Amazon spokeswoman Mary Osako declined to comment. Google spokeswoman Katelin Todhunter-Gerberg confirmed its 99 bids and declined to comment on Donuts’ bids.

Nevett says about 140 Donuts bids are uncontested. So while Donuts will have to fight Amazon and seven others for control of .book, it faces no challengers to its ownership of .dentist or .mortgage. Icann’s deadline for bids closed in May and the application process will continue into next year.

While Icann can’t comment on individual applicants, the Los Angeles-based organization oversees a rigorous screening process, said Brad White, a spokesman for Icann.

Stoler, the McCarter & English lawyer, said in his July letter to Icann that Donuts has clear links to Demand Media and its subsidiaries, which have received more than two dozen “bad- faith” rulings from Icann-recognized dispute panels. Stoler declined to comment to Bloomberg News and wouldn’t say if any of his clients are competing with Donuts to own new TLDs.

Internet registries like Donuts operate the top-level domains which are the base upon which registrants can rent or buy addresses, leaving the registries open to risk of abuse from those who seek to fool consumers with misleading websites.

Examples of bad-faith actions include buying a domain name to block a rival that might have previously used the name as a trademark or using a domain to deliberately mislead consumers into thinking they’re on a different site. While cybersquatting is illegal under U.S. trademark law, courts often defer to Icann tribunals because many cases involve foreign parties.

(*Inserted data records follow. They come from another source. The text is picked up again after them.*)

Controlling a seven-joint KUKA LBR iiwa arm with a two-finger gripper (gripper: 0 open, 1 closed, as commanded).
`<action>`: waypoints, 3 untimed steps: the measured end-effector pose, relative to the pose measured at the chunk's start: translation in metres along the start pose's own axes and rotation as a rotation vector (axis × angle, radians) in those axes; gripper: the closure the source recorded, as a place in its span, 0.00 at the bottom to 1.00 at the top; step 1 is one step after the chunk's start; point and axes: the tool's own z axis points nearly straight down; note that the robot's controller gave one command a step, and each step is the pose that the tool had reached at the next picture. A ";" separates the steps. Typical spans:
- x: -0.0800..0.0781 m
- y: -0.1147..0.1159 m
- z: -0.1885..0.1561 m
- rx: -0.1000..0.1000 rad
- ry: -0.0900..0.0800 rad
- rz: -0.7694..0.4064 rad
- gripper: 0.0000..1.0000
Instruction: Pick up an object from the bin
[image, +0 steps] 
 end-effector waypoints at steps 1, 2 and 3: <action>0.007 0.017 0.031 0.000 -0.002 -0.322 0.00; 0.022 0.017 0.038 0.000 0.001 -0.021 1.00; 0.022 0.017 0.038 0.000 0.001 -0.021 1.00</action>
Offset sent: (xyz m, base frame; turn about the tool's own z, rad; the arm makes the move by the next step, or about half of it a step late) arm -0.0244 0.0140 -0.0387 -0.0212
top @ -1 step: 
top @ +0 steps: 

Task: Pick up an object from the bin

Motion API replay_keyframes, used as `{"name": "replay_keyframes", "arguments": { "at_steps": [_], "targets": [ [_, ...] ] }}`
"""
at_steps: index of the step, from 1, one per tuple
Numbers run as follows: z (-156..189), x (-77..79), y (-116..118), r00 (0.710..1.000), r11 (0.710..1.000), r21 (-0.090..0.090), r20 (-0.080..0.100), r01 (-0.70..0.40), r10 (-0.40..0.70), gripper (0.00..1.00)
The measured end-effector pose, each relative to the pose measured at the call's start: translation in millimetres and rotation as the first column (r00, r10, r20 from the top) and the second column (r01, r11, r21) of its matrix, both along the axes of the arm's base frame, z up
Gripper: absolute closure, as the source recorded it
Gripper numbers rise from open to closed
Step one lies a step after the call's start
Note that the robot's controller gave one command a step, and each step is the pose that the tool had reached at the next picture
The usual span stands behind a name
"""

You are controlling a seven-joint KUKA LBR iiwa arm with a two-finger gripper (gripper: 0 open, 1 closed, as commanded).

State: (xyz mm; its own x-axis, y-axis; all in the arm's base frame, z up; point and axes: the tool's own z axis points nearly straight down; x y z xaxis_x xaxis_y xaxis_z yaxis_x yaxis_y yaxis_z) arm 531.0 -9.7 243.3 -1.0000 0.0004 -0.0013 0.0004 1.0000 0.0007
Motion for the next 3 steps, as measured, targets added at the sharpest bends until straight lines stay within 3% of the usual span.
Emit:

“The allegations have been made fairly publicly by a wide range of organizations,” said David Weslow, a partner with Wiley Rein LLP specializing in Internet intellectual property. “If the allegations are true, the concern would be the prior actions of those other companies would be indicative of how the Donuts group may operate,” he said.

Weslow said he represents businesses bidding for TLDs, though none in direct contention with Donuts.

Donuts CEO Paul Stahura, one of its co-founders, was formerly president and chief operating officer of Demand Media. The Santa Monica, Calif.-based company is applying for 26 TLDs in the auction, in addition to the 107 it may get to acquire from Donuts.

Nevett said it’s unfair to criticize Donuts when the company has done nothing wrong.

“It’s kind of like being called a slumlord before you have an apartment to run,” he said. “If Demand thought it had a problem and wanted to create a new company to apply on its behalf, they wouldn’t apply for 26 on their own.”

Demand Media Executive Vice President Dave Panos also disputed Stoler’s complaint, calling it “rife with false statements and misinformation” in a letter to Icann in September. Panos, reached by email, declined to comment on the specific decisions that went against his company.

Donuts won’t allow site operators that use its domain names to practice cybersquatting or phishing, where sites try to steal Web users’ information, Nevett said.

“If there’s cybersquatting or phishing, we’ll certainly take them down,” he said.